20 April 2004 | by (Orlando, Florida) – See all my reviews

18 Again is another one of those 80s role reversals, which for the decade, seemed to always involved young men and their fathers or grandfathers. Here, a young man switches bodies with his grandfather, and both see what it's like to live young and old.

Charlie Schlatter is David Watson, a college kid who's quiet, and far too held back in saying what he wants to say, especially around girls. But all that changes when he switches bodies with his grandfather Jack (George Burns), a charismatic, funny old guy with a whole lot of energy who, in switching bodies with his grandson, gives David a lot of appeal. Suddenly, he does the 180 from quiet to cool. It's your typical story about learning about self-confidence aside from sharing experiences about being that age these days in the same that Vice Versa, Dream a Little Dream, and Like Father Like Son did when they were released.

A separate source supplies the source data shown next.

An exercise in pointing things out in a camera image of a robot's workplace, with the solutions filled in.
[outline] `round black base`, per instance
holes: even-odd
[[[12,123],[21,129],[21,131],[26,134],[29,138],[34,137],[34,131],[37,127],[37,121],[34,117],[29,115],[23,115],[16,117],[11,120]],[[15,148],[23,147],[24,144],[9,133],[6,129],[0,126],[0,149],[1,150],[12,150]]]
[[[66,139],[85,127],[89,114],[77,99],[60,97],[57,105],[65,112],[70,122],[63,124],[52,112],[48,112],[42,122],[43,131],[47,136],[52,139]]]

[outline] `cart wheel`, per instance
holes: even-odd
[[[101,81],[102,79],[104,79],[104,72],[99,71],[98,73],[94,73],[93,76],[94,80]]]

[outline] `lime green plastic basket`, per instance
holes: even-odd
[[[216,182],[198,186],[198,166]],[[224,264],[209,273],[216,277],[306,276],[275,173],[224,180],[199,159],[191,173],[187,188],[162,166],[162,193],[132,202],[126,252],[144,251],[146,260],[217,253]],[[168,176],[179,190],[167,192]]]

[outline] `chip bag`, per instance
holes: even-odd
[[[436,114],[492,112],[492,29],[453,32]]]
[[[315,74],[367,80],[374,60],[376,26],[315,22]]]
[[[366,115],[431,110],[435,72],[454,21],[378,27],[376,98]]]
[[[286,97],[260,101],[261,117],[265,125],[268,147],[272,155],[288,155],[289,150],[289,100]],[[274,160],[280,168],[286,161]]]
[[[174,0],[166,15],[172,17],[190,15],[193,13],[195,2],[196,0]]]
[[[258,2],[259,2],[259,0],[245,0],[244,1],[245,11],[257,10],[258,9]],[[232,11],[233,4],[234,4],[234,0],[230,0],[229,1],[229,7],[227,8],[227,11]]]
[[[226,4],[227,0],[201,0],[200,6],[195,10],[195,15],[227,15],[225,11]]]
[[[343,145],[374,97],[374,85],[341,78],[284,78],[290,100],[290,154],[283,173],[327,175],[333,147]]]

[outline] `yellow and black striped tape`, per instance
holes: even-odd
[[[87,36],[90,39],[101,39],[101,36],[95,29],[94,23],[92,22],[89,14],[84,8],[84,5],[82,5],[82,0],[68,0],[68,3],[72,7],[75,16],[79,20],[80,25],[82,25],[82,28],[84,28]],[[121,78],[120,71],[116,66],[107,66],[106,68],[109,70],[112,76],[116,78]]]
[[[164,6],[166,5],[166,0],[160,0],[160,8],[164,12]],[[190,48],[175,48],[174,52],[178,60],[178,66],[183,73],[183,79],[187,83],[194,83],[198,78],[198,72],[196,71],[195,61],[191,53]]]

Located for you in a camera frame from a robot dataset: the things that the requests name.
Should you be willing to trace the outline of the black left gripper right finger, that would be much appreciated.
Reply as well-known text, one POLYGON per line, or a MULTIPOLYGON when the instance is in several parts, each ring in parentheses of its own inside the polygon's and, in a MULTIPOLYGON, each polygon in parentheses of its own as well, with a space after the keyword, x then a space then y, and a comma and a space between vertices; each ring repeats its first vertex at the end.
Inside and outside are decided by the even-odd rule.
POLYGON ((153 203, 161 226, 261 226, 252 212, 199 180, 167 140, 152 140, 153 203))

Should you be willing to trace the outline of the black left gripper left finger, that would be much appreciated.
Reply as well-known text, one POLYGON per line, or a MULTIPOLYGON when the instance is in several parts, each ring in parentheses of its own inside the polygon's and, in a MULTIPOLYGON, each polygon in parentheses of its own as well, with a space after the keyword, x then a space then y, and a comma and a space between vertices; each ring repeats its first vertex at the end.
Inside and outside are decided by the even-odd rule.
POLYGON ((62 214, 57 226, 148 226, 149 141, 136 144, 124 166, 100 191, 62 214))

But this one is much more appealing than those previously mentioned, particularly driven by George Burn's great sense of humor and universal ability to charm, and also with Charlie Schlatter doing a pretty good job trying to act like George Burns would. Schlatter is hardly an annoying or selfish teenager, and neither is Burns, and I think that's what sets this movie apart from the others as well, despite being one of many using that plot. It's well worth the time. Plus, Pauley Shore has a small part as David's cooky friend.